While Joel is the one who delivers the fatal blow, viewers might have expected that when he and Ellie are alone and sheltering in a bar, with the windows covered by newspapers, he’ll be unhappy with the adolescent for not informing him she has a handgun on her.
Instead, he teaches her how to use it properly, proving how much more he’s coming to trust her and relax his own guard, after she’d earlier tried to make him laugh with her pun book.
After filming the scene in a pub in Calgary, Canada, one of the few non-set settings, cinematographer Eben characterised the connection as a’real bonding moment,’ since while ‘they’re still in a perilous situation,’ they’ve ‘got a little moment to rest’.
‘We talked a lot about what that environment would be and it changed a few times,’ he recalled, before the team decided on the setting of the bar.
‘It’s always my intent on The Last of Us to make it feel like a real location, and that we’ve stumbled upon it and it happens to look great, but it’s still found,’ he added, having collaborated with the art department on the programme to try and ‘bring colour in’ to the setting, which resulted in them creating a ‘stained-glass effect’ above them in the room, alongside the ‘incredibly red bright vivid walls’.
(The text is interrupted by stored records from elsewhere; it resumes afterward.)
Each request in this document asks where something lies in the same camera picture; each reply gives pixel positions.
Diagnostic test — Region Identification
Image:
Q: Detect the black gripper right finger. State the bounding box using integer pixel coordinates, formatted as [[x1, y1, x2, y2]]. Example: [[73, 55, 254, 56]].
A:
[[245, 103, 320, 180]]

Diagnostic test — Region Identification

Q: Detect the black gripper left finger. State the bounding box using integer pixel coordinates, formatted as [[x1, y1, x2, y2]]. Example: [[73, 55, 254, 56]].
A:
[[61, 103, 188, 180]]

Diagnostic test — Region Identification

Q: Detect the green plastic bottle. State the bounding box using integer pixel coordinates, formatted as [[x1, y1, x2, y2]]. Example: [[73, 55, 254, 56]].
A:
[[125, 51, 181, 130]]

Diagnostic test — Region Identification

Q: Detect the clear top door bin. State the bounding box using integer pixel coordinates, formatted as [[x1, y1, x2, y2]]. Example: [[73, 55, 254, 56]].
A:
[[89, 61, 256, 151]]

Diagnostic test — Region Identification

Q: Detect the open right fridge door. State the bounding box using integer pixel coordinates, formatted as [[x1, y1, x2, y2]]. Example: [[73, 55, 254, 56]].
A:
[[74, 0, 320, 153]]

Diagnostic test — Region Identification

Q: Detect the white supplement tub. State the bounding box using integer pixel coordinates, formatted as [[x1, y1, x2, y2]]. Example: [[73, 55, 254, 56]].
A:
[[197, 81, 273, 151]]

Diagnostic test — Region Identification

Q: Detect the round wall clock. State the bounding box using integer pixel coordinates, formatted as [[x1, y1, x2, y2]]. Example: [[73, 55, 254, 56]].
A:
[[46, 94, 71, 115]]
‘In terms of them being hidden, I think it was boarded up with wood, and we just asked if that could be a blanketing of newspaper, because the newspaper naturally goes a little bit yellow, and then you get this beautiful, diffused, soft light that just makes it feel intimate, but warm, safe, but still in the world,’ he explained.
This scenario was filmed in a genuine place so that they could integrate the armoured vehicles driving outside with their personal talk.
‘It was one of the rare ones where it was a location and we’d sort of bent it into our world and it worked,’ he stated.
Melanie Lynskey’s Kathleen makes foreboding entrance
Despite having a bright and exuberant personality in real life, Melanie’s character Kathleen in The Last of Us couldn’t be further from the truth.
Kathleen, like the hunters in the video game, is the head of a revolutionary organisation in Kansas City that has no qualms about using violence and fatal retribution to achieve their goals.
While she and her soldiers are looking for two persons named Henry (Lamar Johnson) and Sam (Keivonn Montreal Woodard), she chooses to follow them as well after seeing a trail of dead bodies left by Joel and Ellie, presuming that they are working together.
Melanie gives a very gloomy portrayal as the softly spoken leader of the pack, so Joel and Ellie had best be on their guard.
Meanwhile, one of her companions, Perry, is played by Jeffrey Pierce, who also plays Tommy in the computer game The Last of Us.
Henry and Sam are on the run from Kathleen’s forces
Other than the knowledge that Henry and Sam are on the run from Kathleen and her army, nothing is known about them in The Last of Us TV programme.
Joel and Ellie are asleep at the end of the episode when they are awoken by Henry and Sam, who is Deaf, standing over them with pistols.
Sam urges them to be quiet by placing his finger over his mouth, so it will be interesting to observe how they interact with Joel and Ellie, who are characters stolen directly from the computer game, until next week.
The Last of Us is available to watch on Sky and NOW, with new episodes released on Mondays.